The (banking) industry has responded to some degree by placing filters on the data they draw out, says Nelson. For example, I may be an institution that doesn't want to see any closure files that were less than $100. Our approach has been not to impact the data itself; if you want to make that change in how you use that data, that is every bank and credit union's prerogative. We are only removing inaccurate reports.
 

If you happened upon its list by error, Chexsystem will help you square things with your bank and remove you from the database. Contact Chexsystem through its customer service Web site http://www.chexhelp.com where most can order a consumer report for an $8 fee (Connecticut residents pay $5; Maine residents $3; Colorado, Georgia, Maryland, Massachusetts, New Jersey and Vermont receive free reports). Those who wound up on Chexsystem' database legitimately once had limited options. The company allows you to insert an explanatory note to explain extenuating circumstances, but it won't delete or alter a factual listing unless instructed to do so by the closing bank. Otherwise, you could hunt for a non-Chexsystem bank, try your luck with an online bank or have friends or relatives cash your checks for you -- meager options indeed.

But times have changed in the banking industry. Today, banks compete for your business. They don't want to turn you down, but neither do they want to entrust a low-margin product to a high-risk consumer. To help its member financial institutions resolve this dilemma, and to take a little heat off themselves, Chexsystem recently joined with consumer advocates, credit counselors and a University of Wisconsin pilot program to develop a service called About Checking. The goal: Give those on its blacklist an opportunity for early parole from purgatory by enabling them to earn back their checking account. If a consumer is on our closure database, they can go to a class, and if they successfully complete that class and pay off all outstanding debts to the financial institution where the account was originally closed, then they are able, through the participating bank or credit union, to open up a new account and basically have a second chance, says Nelson.
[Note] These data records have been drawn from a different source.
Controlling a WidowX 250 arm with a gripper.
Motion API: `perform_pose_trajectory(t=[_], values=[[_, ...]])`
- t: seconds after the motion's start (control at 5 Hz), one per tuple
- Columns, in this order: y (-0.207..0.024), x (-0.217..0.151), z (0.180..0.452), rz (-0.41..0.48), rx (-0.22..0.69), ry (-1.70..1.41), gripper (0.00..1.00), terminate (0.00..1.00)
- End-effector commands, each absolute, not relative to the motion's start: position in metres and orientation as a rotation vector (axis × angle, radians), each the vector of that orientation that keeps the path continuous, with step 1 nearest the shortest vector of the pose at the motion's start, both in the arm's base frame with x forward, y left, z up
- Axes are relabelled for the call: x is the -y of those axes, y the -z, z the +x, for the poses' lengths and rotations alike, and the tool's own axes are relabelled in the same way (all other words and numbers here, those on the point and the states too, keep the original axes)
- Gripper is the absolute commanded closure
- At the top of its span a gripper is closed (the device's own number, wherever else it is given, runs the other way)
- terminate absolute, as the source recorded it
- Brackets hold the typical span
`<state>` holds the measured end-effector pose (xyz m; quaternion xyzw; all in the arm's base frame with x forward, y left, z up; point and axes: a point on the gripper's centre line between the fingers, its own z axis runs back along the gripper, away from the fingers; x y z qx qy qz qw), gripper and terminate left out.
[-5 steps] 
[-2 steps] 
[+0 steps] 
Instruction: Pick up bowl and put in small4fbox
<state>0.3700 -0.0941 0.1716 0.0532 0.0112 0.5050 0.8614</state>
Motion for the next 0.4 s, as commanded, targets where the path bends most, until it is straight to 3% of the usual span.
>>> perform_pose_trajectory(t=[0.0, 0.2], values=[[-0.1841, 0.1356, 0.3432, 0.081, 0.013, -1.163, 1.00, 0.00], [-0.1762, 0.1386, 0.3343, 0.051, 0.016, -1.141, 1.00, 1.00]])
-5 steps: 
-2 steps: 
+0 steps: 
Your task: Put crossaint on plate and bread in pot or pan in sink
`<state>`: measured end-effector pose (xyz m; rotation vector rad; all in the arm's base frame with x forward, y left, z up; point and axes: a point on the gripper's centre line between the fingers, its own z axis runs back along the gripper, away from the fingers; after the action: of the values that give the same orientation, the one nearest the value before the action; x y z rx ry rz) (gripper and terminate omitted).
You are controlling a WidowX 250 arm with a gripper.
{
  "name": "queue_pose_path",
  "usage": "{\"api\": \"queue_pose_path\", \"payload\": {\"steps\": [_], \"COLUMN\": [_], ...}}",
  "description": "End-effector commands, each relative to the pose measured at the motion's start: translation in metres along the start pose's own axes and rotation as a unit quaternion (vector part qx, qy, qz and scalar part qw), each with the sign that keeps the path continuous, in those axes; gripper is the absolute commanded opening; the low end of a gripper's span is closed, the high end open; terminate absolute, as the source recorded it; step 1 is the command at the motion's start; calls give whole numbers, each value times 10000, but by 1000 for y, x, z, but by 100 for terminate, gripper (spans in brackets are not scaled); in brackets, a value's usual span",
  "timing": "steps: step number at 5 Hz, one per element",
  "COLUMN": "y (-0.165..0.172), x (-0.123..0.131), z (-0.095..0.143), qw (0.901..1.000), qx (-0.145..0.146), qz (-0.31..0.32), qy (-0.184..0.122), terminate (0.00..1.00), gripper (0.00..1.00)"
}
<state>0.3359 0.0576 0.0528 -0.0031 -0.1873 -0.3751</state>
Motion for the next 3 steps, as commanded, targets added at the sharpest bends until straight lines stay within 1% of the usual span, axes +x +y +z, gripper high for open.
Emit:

The national program has rolled out in 15 states so far. It will be some relief to Chexsystem when it can offer an alternative to its five-year mandatory sentence for folks who just plain made a mistake. Myvesta's Rhode thinks it's a good move.

Credit reports originally began with somebody who would actually go and interview your employer and your neighbors and not only talk about your ability to borrow and repay, but also your character, he says. That was all kind of phased out, we took the whole character thing out of it. Now we're putting it right back in. According to Rhode, some of the 15% to 20% of the population that routinely mangles checkbooks actually need the kind of wake-up call that Chexsystem delivers. As funny as it sounds, it actually is more of an advantage to you to have that happen because you may never look at your credit report, he says. Most people are unaware that a negative credit report or low credit score actually increases your cost and access to things like car insurance. The insurance companies use your credit report as an indicator of insurability. Nelson hopes About Checking can turn Chexsystem from a devil to an angel. There is a whole bunch of people who just have never had a fundamental understanding of even how the banking system works, she says. We're taking that opportunity very seriously. I think we can make an impact in the consumer population in terms of managing their debit account because the better job we can do in terms of educating consumers, the better we're serving our customers. And it's a good thing to do.